Rays from a point source of light situated at height \(h\) below the liquid surface having refractive index \(\mu\), forms a circular patch of light of radius \(r\) on the surface. The area of the patch is

Consider the figure as shown below:

Area of the light patch \(=\pi r^2\)
We know the patch forms due to total internal reflection.
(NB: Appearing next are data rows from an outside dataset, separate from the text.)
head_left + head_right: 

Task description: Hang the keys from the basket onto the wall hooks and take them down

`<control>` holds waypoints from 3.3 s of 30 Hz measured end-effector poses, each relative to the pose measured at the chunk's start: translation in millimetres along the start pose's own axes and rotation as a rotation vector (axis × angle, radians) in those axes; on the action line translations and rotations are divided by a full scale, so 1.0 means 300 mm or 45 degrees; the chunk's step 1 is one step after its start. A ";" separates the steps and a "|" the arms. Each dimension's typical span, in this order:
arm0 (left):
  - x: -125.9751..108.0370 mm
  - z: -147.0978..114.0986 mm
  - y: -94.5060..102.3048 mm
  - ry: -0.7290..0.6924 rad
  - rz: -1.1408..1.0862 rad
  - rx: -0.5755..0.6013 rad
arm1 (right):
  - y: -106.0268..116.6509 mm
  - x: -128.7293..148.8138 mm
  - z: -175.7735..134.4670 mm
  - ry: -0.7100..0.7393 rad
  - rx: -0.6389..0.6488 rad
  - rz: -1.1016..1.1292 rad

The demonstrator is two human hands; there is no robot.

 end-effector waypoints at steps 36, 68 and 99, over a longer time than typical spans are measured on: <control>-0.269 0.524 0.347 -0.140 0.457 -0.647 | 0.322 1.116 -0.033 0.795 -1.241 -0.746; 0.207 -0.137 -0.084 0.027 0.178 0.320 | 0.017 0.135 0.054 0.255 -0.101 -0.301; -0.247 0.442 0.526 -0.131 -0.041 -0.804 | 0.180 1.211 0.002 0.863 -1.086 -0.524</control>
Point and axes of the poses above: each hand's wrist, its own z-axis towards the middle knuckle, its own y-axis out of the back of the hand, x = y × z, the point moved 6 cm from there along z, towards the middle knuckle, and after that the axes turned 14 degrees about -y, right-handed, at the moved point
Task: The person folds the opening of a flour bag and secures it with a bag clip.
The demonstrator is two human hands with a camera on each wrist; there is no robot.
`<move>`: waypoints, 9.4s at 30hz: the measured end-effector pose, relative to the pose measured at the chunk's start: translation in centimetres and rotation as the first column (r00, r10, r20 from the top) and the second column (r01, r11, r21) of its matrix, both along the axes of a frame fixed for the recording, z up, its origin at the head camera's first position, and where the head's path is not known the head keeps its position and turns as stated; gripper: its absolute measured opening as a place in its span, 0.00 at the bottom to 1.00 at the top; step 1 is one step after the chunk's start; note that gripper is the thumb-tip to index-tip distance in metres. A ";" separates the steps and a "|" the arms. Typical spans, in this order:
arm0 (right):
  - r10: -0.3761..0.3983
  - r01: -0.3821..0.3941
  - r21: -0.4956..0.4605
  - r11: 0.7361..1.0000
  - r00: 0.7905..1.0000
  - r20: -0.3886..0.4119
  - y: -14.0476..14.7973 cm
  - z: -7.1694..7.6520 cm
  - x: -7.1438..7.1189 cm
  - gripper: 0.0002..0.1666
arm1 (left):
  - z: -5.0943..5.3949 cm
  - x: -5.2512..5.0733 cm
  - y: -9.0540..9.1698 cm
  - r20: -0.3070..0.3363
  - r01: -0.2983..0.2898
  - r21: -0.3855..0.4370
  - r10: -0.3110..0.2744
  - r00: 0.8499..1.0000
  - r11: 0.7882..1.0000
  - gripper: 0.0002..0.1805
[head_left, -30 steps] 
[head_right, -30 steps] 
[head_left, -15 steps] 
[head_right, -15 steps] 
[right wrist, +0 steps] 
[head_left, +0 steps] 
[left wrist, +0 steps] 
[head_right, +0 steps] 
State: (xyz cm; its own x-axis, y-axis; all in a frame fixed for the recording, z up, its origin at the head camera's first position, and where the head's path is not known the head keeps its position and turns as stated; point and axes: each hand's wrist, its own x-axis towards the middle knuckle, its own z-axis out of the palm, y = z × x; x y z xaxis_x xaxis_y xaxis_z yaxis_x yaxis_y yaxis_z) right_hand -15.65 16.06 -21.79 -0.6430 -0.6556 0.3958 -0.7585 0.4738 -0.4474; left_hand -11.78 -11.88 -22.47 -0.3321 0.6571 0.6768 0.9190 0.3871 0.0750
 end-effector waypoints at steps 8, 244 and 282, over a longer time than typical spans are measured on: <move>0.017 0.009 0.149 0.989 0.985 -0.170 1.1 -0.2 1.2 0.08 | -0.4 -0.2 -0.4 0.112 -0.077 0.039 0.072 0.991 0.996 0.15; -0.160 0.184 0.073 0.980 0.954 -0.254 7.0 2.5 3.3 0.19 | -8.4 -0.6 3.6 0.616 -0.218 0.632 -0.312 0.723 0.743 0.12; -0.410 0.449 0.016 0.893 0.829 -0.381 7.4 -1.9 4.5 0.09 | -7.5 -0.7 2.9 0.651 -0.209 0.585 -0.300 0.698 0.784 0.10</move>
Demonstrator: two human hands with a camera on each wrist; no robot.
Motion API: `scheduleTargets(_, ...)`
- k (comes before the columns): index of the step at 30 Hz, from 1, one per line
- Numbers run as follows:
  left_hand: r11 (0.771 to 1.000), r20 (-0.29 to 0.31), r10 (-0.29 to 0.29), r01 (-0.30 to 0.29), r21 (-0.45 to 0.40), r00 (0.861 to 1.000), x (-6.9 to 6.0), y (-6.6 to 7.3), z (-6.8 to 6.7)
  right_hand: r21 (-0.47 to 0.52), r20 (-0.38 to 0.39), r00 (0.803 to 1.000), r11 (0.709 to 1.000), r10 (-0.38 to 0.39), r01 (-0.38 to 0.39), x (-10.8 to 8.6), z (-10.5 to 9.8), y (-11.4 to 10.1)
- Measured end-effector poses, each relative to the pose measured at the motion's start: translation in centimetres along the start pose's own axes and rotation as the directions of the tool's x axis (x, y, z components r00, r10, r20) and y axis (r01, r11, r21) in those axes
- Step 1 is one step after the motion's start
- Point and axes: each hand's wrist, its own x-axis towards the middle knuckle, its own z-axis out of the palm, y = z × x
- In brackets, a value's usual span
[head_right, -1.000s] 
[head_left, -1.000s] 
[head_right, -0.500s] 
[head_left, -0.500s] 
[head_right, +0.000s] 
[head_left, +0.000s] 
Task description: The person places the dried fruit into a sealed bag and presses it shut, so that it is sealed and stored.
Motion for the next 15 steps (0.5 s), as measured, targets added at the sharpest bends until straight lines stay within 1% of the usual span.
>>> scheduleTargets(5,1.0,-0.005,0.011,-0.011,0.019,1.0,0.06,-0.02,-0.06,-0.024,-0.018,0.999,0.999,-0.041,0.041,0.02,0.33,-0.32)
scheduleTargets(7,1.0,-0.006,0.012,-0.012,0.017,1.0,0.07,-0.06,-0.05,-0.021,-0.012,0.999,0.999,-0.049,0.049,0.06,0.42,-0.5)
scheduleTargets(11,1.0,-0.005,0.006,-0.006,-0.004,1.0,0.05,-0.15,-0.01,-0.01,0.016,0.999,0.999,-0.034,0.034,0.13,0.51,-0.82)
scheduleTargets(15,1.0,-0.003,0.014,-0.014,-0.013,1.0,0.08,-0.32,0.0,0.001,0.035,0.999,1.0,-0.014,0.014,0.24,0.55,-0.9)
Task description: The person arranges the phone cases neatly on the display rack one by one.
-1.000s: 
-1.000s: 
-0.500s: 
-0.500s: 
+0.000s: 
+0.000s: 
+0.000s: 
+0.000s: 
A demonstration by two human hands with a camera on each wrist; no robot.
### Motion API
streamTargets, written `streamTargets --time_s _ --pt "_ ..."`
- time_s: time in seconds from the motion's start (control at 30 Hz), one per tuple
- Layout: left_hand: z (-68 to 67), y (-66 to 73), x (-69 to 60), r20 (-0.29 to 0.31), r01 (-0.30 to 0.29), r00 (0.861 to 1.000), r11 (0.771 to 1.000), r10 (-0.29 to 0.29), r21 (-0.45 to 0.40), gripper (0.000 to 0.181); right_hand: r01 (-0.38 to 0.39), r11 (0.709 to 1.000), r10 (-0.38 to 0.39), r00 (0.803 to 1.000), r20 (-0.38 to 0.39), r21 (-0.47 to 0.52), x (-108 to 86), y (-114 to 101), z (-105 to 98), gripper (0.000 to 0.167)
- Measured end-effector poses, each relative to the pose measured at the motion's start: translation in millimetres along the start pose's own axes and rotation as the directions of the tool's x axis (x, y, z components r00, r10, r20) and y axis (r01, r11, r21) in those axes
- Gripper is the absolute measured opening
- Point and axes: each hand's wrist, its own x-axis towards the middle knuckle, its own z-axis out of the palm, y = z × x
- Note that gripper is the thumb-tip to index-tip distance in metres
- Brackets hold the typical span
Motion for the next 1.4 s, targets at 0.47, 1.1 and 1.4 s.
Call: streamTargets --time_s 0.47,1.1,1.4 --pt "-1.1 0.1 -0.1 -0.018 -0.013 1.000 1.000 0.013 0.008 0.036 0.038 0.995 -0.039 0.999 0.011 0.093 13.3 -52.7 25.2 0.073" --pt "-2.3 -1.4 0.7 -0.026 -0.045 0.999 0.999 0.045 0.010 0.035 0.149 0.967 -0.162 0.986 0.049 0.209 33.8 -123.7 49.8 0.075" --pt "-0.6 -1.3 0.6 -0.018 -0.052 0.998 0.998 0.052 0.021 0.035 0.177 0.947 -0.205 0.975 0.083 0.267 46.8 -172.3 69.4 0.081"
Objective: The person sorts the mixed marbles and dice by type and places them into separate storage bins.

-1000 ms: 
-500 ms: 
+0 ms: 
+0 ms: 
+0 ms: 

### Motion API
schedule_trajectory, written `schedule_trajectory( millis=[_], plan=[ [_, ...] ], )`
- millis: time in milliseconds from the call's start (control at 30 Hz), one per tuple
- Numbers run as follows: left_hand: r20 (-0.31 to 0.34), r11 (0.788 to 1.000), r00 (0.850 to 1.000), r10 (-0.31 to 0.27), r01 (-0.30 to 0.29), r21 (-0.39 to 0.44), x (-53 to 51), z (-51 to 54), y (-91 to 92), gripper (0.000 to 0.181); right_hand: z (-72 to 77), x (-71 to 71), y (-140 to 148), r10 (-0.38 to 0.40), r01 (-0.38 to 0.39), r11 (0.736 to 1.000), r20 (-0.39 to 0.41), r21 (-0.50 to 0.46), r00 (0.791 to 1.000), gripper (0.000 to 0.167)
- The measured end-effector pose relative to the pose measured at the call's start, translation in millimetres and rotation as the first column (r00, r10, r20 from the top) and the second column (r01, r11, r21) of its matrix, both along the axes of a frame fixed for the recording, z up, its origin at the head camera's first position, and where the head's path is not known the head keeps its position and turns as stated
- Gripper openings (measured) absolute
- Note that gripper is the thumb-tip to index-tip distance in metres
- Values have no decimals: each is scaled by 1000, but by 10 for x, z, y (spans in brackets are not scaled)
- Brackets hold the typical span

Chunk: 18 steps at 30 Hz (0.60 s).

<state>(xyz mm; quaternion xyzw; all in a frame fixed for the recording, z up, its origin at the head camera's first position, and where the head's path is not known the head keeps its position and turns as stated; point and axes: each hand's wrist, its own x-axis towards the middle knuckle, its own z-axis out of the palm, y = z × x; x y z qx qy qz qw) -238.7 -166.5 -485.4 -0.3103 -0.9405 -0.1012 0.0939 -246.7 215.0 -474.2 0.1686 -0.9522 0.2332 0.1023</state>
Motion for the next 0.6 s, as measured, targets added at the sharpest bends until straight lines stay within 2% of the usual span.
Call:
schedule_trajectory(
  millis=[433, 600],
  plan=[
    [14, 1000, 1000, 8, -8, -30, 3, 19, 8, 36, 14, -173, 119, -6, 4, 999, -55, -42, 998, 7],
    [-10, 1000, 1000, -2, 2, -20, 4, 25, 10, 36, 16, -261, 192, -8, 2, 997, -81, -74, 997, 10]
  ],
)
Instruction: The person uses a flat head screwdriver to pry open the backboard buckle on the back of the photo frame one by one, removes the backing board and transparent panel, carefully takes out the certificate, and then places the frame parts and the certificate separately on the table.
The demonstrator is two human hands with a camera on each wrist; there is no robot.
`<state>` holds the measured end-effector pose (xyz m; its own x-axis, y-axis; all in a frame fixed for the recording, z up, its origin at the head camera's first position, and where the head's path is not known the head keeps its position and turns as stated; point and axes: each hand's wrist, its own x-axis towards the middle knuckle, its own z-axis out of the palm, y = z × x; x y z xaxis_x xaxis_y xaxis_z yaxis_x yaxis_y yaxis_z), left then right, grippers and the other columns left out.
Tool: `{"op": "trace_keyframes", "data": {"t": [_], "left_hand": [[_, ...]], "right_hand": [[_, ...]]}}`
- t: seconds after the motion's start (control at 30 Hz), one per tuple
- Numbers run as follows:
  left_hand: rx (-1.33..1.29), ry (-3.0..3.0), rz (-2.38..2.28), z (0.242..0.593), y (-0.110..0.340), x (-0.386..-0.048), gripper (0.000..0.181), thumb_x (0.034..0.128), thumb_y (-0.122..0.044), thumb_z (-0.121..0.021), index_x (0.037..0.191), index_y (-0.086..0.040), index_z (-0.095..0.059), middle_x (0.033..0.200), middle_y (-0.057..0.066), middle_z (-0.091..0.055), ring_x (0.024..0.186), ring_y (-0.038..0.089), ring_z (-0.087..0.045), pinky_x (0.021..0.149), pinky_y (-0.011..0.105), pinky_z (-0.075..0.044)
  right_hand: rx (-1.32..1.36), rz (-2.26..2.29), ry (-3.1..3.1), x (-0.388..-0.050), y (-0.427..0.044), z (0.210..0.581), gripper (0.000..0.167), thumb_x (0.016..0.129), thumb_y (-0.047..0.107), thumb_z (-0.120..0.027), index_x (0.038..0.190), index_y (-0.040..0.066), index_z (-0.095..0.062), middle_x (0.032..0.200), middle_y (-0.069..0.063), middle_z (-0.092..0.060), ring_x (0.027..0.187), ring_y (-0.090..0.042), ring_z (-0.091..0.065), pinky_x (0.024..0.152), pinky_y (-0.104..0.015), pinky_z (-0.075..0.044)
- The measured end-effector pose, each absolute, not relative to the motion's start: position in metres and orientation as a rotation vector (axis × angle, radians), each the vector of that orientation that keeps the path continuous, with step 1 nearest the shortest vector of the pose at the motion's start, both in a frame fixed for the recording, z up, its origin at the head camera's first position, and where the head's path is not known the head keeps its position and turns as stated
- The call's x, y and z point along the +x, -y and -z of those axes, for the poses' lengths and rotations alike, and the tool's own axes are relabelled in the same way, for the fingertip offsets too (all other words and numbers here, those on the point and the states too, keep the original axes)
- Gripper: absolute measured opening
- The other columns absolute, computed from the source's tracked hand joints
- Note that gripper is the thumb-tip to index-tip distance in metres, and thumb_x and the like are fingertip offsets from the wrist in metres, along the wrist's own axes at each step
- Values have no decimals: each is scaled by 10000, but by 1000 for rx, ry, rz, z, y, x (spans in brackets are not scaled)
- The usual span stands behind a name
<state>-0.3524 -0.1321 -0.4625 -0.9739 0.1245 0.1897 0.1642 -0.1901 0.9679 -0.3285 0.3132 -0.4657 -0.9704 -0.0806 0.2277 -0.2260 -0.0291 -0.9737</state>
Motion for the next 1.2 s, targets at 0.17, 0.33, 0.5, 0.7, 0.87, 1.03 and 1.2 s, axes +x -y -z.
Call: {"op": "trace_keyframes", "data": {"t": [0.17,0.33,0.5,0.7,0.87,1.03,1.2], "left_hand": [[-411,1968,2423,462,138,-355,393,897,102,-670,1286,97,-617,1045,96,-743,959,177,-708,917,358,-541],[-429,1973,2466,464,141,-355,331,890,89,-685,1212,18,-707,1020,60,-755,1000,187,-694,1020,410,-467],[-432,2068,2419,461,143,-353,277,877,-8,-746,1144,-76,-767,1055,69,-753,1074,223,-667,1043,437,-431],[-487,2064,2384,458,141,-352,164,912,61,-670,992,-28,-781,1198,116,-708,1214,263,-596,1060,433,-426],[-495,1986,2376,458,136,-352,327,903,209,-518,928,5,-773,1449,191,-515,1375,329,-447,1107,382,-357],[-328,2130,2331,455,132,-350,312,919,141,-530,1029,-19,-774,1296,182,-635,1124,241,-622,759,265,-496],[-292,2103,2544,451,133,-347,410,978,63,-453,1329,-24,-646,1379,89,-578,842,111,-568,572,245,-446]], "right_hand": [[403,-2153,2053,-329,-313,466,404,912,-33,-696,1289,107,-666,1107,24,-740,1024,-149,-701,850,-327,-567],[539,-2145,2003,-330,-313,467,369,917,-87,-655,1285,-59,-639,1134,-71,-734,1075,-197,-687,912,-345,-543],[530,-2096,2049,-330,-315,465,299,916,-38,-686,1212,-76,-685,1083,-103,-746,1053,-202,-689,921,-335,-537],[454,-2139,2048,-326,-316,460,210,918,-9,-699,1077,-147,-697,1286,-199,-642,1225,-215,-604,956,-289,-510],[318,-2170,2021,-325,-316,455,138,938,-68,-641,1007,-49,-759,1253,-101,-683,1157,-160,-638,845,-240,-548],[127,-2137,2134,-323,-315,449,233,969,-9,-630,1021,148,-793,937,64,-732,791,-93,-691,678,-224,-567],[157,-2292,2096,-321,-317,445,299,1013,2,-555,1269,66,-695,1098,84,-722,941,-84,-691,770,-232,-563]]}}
Light rays from source \(S\) are incident at the edge of the circular path at critical angle \(\theta_{\mathrm{C}}\) (as shown at points \(\mathrm{P}\) and \(\mathrm{Q}\) ), the refracted ray exits at angle \(\frac{\pi}{2}\) w.r.t. the normal.
Using Snell's Law
\(
\begin{aligned}
& \therefore \mu\left(\sin \theta_C\right)=1\left(\sin \left(\frac{\pi}{2}\right)\right) \\
& \Rightarrow \sin \theta_C=\frac{1}{\mu}=\frac{r}{\sqrt{h^2+r^2}} \\
& \Rightarrow r^2=\frac{\left(h^2+r^2\right)}{\mu^2} \\
& \Rightarrow r^2=\frac{h^2}{\left(\mu^2-1\right)}
\end{aligned}
\)
\(\therefore\) Area of the patch \(=\left(\frac{\pi h^2}{\mu^2-1}\right)\)